Maximizing Evidence Lower Bound (ELBO)

$$ q = q(w \vert \theta) \\ \mathbb{E}_{w \sim q}[\log p(D \vert w)] - KL[q \vert \vert p] $$

-$q$ : posterior distribution over all the weights of model.

-$w$ : vector over all the model weights, which is random variable.

-$\theta$ : parameters that parameterize this posterior

First term of ELBO is the expected log likelihood of the data, and the second term is the KL divergence between posterior and the prior. this is for regularizing the posterior. Assuming IID condition, we can re-express like this,

$$ \begin{aligned} & \mathbb{E}_{w \sim q}[\log p(D \vert w)] - KL[q \vert \vert p] \\ & = \sum_i \mathbb{E}_{w \sim q}[ \log p(D_i \vert w)] - KL[q \vert \vert p] \end{aligned} $$

For a minibatch,

$$ \frac{N}{B} \times \sum_i \mathbb{E}_{w \sim q}[ \log p(D_i \vert w)] - KL[q \vert \vert p] $$

where $N$ is total size of data, and $B$ is the size of minibatch.

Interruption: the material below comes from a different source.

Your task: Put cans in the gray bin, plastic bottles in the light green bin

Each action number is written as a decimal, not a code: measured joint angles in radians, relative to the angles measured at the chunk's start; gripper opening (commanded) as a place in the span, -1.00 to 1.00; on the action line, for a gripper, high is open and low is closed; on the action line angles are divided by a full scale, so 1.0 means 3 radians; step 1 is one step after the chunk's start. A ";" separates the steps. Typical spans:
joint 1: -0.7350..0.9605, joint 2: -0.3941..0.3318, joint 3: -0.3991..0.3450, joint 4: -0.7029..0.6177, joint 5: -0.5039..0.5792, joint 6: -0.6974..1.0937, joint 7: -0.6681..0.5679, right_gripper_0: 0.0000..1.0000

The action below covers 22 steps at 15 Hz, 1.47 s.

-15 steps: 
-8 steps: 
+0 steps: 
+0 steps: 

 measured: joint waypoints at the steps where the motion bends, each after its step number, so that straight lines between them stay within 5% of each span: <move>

We can address the sample loss like this,

$$ \frac{1}{B}\times \sum_i \mathbb{E}_{w \sim q}[ \log p(D_i \vert w)] - \frac{1}{N} KL[q \vert \vert p] $$

Use kl divergence analytic solution

model = Sequential([
    # Requires posterior and prior distribution
    # Add kl_weight for weight regularization
    tfpl.DenseVariational(16, posterior, prior, kl_weight=1/N, kl_use_exact=True,
                          activation='relu', input_shape=(8, )),
    tfpl.DenseVariational(2, posterior, prior, kl_weight=1/N, kl_use_exact=True),
    tfpl.IndependentNormal(1)
])

Using kl_use_exact argument, this layer analytically compute the kl divergence for both prior and posterior. Otherwise, it will be estimated from the posterior distribution.

Tutorial

Create linear data with Gaussian noise

The data you'll be working with is the same as you used before: $$ y_i = x_i + \frac{3}{10}\epsilon_i$$ where $\epsilon_i \sim N(0, 1)$ are independent and identically distributed. We'll be running a Bayesian linear regression on this data.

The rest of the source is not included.